A zombie apocalypse is one thing. A volcanic eruption is quite another, for, as the journalist who does a framing voice-over narration for Brooks’ latest puts it, when Mount Rainier popped its cork, “it was the psychological aspect, the hyperbole-fueled hysteria that had ended up killing the most people.” Maybe, but the sasquatches whom the volcano displaced contributed to the statistics, too, if only out of self-defense. Brooks places the epicenter of the Bigfoot war in a high-tech hideaway populated by the kind of people you might find in a Jurassic Park franchise: the schmo who doesn’t know how to do much of anything but tries anyway, the well-intentioned bleeding heart, the know-it-all intellectual who turns out to know the wrong things, the immigrant with a tough backstory and an instinct for survival. Indeed, the novel does double duty as a survival manual, packed full of good advice—for instance, try not to get wounded, for “injury turns you from a giver to a taker.
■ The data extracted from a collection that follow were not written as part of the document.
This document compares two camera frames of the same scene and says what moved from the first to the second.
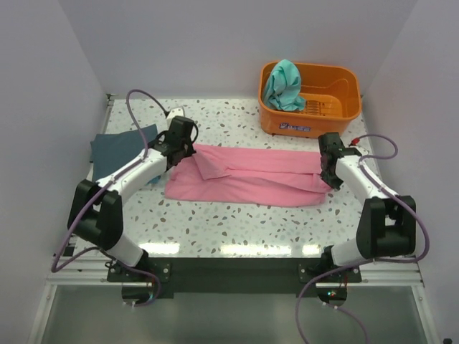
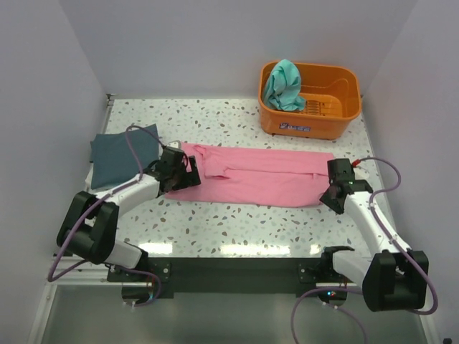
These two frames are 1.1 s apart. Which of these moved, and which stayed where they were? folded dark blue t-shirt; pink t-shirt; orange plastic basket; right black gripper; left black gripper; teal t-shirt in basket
Moved: right black gripper; left black gripper
Stayed: folded dark blue t-shirt; orange plastic basket; teal t-shirt in basket; pink t-shirt
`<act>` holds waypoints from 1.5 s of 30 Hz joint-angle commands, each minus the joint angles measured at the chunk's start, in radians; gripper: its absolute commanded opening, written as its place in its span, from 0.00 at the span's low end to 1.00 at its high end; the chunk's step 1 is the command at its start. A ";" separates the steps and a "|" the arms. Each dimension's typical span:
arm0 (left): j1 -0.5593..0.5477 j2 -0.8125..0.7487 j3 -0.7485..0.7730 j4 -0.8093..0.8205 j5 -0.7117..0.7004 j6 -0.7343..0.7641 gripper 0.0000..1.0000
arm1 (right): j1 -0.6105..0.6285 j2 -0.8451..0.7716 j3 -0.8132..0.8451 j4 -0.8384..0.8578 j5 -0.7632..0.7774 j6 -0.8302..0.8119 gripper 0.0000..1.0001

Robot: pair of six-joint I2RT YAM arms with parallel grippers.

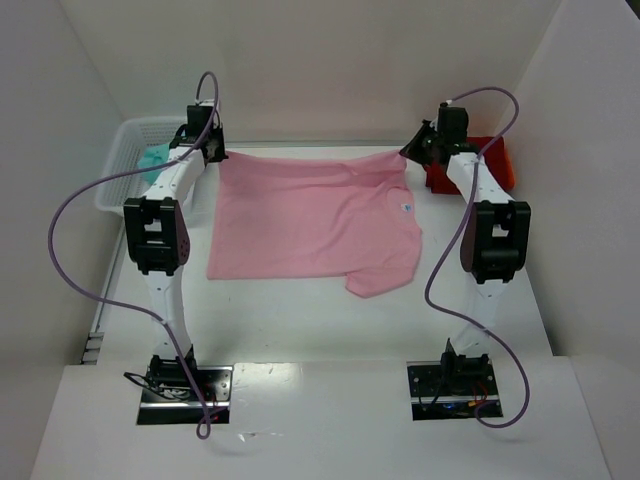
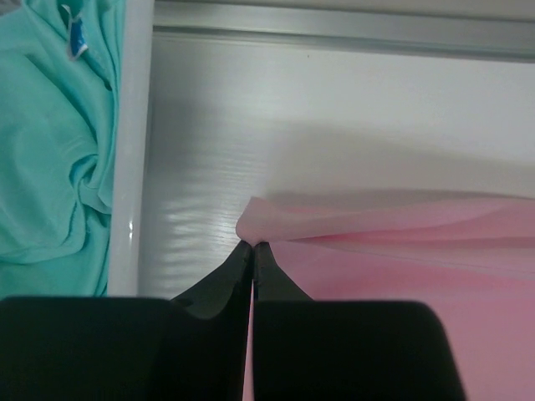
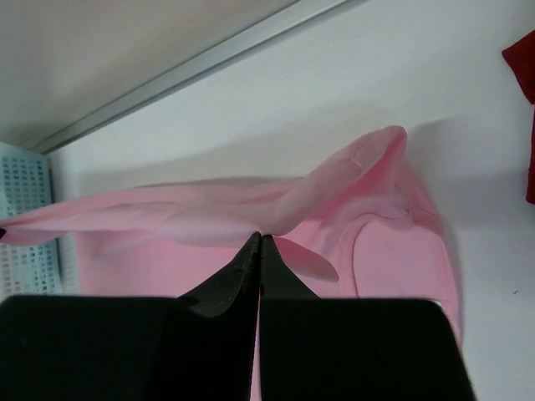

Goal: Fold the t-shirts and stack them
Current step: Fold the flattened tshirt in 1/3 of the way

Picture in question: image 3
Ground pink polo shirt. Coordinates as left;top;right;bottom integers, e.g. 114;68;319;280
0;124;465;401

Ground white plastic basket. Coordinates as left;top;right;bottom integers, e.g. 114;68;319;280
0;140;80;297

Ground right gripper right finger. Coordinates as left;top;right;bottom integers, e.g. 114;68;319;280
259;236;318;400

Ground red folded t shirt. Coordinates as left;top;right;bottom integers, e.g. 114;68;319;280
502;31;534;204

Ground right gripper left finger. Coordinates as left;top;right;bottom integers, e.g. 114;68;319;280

Taking up our resources, our time to care for you.” Brooks presents a case for making room for Bigfoot in the world while peppering his narrative with timely social criticism about bad behavior on the human side of the conflict: The explosion of Rainier might have been better forecast had the president not slashed the budget of the U.S. Geological Survey, leading to “immediate suspension of the National Volcano Early Warning System,” and there’s always someone around looking to monetize the natural disaster and the sasquatch-y onslaught that follows. Brooks is a pro at building suspense even if it plays out in some rather spectacularly yucky episodes, one involving a short spear that takes its name from “the sucking sound of pulling it out of the dead man’s heart and lungs.” Grossness aside, it puts you right there on the scene.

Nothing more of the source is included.